- About this task: Once you find the line containing "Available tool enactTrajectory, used" in the data below, copy it and each following line exactly, up to and including the line containing "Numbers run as", and nothing else.

───

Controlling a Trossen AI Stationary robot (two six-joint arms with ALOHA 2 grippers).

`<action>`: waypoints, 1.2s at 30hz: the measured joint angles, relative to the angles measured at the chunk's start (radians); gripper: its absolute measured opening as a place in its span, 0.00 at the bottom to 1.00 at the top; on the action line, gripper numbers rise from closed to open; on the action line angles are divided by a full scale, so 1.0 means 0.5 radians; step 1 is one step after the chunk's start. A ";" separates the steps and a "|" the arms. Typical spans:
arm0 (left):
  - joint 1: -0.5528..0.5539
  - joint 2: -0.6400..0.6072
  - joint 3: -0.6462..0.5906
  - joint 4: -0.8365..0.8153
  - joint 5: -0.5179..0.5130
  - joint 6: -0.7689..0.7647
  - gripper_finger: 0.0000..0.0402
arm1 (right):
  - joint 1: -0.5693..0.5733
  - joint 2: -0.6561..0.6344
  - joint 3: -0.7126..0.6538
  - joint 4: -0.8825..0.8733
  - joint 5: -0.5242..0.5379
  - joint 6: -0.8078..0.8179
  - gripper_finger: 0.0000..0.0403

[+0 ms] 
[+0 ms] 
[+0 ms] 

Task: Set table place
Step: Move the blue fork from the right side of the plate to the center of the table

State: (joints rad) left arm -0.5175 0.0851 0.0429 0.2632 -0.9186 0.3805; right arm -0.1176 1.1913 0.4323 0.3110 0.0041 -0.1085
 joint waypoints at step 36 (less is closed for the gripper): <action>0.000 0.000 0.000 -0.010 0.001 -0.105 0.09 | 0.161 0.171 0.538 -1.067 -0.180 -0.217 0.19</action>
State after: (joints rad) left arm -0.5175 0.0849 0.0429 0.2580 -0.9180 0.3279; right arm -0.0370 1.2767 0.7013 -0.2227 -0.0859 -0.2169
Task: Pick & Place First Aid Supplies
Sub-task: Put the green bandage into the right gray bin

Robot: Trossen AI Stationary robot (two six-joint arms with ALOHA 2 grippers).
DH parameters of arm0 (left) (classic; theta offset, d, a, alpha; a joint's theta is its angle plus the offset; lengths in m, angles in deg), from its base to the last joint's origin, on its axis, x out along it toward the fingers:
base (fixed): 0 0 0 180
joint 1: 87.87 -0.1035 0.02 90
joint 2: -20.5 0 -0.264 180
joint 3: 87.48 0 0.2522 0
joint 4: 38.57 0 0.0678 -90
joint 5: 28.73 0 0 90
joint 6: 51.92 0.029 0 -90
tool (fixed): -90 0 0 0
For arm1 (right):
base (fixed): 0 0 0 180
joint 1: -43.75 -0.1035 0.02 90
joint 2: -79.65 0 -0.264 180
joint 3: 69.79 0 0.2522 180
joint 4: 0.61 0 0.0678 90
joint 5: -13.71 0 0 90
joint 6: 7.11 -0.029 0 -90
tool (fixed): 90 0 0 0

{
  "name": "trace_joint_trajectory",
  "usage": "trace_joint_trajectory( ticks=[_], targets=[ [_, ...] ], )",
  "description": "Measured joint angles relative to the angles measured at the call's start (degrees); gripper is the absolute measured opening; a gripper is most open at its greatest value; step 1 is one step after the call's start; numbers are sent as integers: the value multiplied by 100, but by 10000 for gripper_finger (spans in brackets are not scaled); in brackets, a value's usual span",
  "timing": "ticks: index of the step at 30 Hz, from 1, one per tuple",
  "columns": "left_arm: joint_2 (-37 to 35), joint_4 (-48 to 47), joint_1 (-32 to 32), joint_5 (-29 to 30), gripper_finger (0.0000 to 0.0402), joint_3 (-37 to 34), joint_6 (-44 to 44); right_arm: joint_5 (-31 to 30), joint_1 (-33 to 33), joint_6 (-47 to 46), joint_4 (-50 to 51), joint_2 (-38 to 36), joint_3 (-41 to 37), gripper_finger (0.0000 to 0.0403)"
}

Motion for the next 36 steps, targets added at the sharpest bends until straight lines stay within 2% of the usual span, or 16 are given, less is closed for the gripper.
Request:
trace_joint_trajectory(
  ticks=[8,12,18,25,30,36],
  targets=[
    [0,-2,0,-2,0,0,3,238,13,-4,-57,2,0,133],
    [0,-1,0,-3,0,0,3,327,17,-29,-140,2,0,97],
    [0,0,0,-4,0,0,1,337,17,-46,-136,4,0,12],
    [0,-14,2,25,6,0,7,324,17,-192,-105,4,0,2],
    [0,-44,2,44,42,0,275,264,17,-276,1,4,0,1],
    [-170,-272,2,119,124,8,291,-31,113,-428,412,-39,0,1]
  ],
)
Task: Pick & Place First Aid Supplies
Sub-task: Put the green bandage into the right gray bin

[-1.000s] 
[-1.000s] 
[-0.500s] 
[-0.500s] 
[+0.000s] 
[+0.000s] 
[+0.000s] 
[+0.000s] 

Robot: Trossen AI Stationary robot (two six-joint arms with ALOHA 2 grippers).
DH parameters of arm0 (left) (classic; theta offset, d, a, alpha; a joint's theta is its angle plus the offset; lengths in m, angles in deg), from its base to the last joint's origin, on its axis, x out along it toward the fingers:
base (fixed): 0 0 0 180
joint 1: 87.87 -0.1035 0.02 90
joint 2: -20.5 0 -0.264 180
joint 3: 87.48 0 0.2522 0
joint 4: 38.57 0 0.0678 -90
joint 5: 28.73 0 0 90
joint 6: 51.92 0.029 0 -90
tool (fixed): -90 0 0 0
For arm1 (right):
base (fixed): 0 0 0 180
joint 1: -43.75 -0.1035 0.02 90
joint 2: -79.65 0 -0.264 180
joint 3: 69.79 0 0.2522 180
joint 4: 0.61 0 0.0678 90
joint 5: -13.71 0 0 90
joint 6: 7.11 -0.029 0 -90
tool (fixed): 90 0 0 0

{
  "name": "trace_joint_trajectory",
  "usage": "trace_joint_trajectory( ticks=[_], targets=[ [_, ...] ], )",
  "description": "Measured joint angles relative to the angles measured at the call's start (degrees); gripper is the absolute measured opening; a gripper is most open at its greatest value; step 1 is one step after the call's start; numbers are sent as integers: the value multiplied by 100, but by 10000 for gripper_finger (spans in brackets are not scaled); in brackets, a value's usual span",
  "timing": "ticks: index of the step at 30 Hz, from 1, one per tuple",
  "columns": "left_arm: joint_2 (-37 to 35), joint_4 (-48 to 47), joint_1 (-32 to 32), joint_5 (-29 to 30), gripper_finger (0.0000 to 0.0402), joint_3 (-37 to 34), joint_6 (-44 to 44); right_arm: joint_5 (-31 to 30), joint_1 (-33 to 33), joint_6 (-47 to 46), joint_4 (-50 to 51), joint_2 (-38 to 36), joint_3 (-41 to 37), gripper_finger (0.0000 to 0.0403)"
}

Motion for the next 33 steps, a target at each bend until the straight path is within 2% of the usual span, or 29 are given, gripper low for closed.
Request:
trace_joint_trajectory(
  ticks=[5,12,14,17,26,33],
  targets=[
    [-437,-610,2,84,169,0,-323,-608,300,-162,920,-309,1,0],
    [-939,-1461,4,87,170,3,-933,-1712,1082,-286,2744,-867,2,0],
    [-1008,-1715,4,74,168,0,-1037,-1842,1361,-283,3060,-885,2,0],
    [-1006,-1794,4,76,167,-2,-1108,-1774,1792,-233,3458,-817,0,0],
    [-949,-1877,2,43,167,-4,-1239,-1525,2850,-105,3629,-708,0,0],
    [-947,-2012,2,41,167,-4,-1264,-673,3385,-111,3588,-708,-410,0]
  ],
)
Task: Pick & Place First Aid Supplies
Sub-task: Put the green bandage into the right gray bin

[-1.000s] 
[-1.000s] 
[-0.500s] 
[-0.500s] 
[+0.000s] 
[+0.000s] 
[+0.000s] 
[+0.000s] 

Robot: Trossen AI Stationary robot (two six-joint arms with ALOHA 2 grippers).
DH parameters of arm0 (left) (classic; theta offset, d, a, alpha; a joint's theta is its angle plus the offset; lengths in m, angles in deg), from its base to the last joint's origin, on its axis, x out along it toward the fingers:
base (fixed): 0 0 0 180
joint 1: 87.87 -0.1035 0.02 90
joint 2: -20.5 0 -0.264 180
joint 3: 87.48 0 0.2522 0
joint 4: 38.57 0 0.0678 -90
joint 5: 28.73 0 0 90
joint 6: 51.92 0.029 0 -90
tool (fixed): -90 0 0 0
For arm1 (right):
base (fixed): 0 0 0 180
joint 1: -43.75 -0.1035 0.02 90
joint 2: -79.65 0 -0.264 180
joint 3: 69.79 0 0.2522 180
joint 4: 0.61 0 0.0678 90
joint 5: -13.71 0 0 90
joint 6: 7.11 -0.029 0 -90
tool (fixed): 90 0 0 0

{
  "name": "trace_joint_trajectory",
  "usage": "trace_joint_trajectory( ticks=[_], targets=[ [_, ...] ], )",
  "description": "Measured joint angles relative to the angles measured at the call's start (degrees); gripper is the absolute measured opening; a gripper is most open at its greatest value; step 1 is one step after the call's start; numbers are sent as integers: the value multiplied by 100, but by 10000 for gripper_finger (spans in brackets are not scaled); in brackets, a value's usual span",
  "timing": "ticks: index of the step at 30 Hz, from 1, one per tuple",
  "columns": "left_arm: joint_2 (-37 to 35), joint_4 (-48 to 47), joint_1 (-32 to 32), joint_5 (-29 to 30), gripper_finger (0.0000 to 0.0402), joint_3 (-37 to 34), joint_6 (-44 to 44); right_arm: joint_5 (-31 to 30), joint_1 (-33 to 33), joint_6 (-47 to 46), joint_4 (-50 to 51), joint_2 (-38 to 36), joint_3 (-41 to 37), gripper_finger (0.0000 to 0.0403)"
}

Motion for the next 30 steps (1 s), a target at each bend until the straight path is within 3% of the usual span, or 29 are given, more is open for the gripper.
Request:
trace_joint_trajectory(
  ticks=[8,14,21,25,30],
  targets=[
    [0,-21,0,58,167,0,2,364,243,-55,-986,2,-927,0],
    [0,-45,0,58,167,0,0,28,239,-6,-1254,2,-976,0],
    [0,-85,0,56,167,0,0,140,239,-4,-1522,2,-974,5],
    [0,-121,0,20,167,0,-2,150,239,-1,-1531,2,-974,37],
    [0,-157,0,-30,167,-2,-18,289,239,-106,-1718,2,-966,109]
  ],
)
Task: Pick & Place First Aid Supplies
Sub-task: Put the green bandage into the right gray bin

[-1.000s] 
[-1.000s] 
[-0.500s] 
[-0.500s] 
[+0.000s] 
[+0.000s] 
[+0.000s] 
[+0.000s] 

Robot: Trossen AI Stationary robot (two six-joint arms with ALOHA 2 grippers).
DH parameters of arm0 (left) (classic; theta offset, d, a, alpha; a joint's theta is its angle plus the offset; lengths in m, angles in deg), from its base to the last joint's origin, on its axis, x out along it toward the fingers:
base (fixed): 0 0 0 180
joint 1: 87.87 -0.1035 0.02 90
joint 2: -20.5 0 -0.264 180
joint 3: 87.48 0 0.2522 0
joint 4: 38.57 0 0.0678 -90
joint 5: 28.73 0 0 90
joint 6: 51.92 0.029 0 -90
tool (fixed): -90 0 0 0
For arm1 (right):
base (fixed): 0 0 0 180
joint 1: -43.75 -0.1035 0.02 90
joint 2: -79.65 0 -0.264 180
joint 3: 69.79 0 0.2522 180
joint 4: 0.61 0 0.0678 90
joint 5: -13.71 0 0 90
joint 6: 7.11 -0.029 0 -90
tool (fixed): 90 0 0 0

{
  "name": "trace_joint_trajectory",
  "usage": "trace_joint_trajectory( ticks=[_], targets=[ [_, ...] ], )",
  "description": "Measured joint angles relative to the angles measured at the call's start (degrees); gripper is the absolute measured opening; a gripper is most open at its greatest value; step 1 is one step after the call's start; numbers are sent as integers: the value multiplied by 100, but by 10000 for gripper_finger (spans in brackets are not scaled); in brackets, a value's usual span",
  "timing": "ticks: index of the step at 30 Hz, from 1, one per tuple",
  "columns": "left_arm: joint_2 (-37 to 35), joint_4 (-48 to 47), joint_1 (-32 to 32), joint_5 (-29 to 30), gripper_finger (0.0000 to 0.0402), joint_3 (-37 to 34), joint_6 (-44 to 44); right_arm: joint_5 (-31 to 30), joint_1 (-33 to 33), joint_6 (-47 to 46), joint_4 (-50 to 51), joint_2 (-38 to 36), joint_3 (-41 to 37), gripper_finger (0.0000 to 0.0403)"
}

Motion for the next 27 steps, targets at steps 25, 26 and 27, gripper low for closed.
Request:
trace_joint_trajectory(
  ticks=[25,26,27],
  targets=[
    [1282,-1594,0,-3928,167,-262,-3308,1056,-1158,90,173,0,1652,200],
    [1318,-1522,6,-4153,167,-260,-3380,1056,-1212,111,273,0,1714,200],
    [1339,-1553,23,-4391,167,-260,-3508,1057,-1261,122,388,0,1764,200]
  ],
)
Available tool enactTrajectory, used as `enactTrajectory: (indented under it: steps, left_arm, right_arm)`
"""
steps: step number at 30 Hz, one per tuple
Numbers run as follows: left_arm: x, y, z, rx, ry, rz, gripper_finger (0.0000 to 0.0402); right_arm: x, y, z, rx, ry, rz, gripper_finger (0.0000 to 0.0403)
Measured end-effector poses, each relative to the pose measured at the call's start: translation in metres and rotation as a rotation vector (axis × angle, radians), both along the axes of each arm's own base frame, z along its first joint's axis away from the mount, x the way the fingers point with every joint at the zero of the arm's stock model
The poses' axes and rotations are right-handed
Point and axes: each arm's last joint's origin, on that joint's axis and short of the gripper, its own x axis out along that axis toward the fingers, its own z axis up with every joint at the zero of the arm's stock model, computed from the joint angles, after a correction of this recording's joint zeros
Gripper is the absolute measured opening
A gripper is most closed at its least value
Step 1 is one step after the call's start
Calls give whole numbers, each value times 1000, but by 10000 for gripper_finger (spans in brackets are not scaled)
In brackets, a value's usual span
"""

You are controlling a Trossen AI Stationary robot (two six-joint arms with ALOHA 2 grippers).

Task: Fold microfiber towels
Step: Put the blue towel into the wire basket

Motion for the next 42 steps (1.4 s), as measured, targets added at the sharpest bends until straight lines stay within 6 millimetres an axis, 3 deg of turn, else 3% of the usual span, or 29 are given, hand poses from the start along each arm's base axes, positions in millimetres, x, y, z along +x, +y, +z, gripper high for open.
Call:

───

- Exercise result:
Available tool enactTrajectory, used as `enactTrajectory: (indented under it: steps, left_arm, right_arm)`
"""
steps: step number at 30 Hz, one per tuple
Numbers run as follows: left_arm: x, y, z, rx, ry, rz, gripper_finger (0.0000 to 0.0402); right_arm: x, y, z, rx, ry, rz, gripper_finger (0.0000 to 0.0403)

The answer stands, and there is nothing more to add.